On Seizures, Syncope and Science
By Dan Limmer
One of the ways I keep up with emergency medicine is by subscribing to emails from emergency medicine publishers and websites, with Medscape and Lippincott being two good examples. They provide an overview of recently published research papers, many of which are relevant to EMS. I always scan the emails for topics of interest in my practice and frequently look at the original paper the article is based on.
One example I recently saw is the following article:
This caught my eye because I am fascinated by the concepts of differential diagnosis and assessment. The paper told me things I knew, like lip smacking, auras and tongue biting seemed to indicate seizure. A prolonged period of altered mental status also tended to indicate seizure. One thing surprised me. I had always believed that incontinence was a pretty reliable indication of seizure in a patient who had experienced altered mental status when bystander and family reports were inconclusive. It turns out that — in this small group of patients — incontinence was more likely to occur in syncope than seizure.
As I digested this information I thought about how it might change my thinking and diagnosis. I also wondered how this might be digested by others in EMS. EMS providers often struggle with things perceived as ambiguous or without detailed clinical application.
If I were to summarize my impressions of the article, I would say:
- even hospital clinicians have difficulty differentiating seizure from syncope,
- patients present wildly differently even with the same underlying condition and
- there seem to be few smoking guns as clues in these cases.

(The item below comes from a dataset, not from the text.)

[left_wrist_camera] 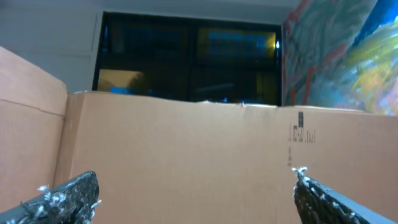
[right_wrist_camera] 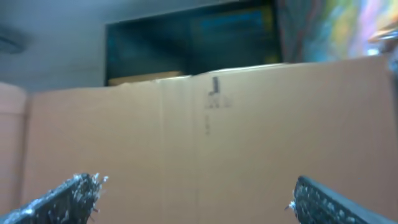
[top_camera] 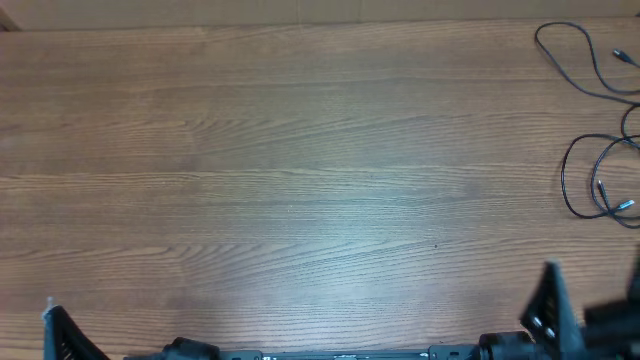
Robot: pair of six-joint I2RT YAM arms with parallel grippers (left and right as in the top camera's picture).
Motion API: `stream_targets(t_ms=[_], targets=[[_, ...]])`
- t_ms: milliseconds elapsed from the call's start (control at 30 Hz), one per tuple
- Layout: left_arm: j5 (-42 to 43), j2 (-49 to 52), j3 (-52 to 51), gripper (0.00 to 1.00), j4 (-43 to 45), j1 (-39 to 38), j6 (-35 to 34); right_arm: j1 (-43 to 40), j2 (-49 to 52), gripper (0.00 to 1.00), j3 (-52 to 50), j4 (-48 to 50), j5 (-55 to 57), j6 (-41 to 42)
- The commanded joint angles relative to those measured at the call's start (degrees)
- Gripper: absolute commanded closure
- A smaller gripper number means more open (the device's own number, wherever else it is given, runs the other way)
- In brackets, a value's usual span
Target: Untangle cables
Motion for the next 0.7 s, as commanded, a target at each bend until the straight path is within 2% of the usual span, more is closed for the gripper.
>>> stream_targets(t_ms=[0, 200, 300, 467, 667], targets=[[-0.3, -1.7, -3.1, 0.0, 1.3, -0.1, -0.1, -0.2, 0.0, 0.0, -10.6, 12.9, -8.2, 0.9], [-0.3, -1.8, -5.9, 0.0, 3.2, -0.1, -0.1, -0.2, 0.0, 0.0, -29.3, 43.8, -5.7, 5.5], [-0.3, -1.8, -6.9, 0.0, 3.9, -0.1, 0.6, -0.2, 0.0, 0.0, -36.0, 51.4, -3.5, 7.0], [-0.3, -1.8, -7.7, 0.0, 4.5, -0.1, 3.1, -0.2, 0.0, 0.0, -41.8, 53.2, -3.4, 6.9], [-0.3, -1.8, -7.6, 0.0, 4.5, -0.1, 3.1, -0.2, 0.0, 0.0, -41.8, 41.8, -2.5, 7.1]])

Each patient has to be evaluated and treated according to their individual presentation. I now know additional things to look for and a better sense of the clinical validity of each sign or symptom alone.
Given this information, would everyone come to the same conclusions? Probably not—and that’s OK. Yet in EMS we often have trouble with gray areas or inconclusive statements. There are three broad stroke ways that this material may be misinterpreted or written off:
- It doesn’t apply to EMS – this is a paper based on hospital practice and neurological specialists.
- It isn’t conclusive – if it doesn’t tell me how to tell a seizure from syncope, it doesn’t help me.
- Making false assumptions – So next time I see incontinence, it is syncope. Right?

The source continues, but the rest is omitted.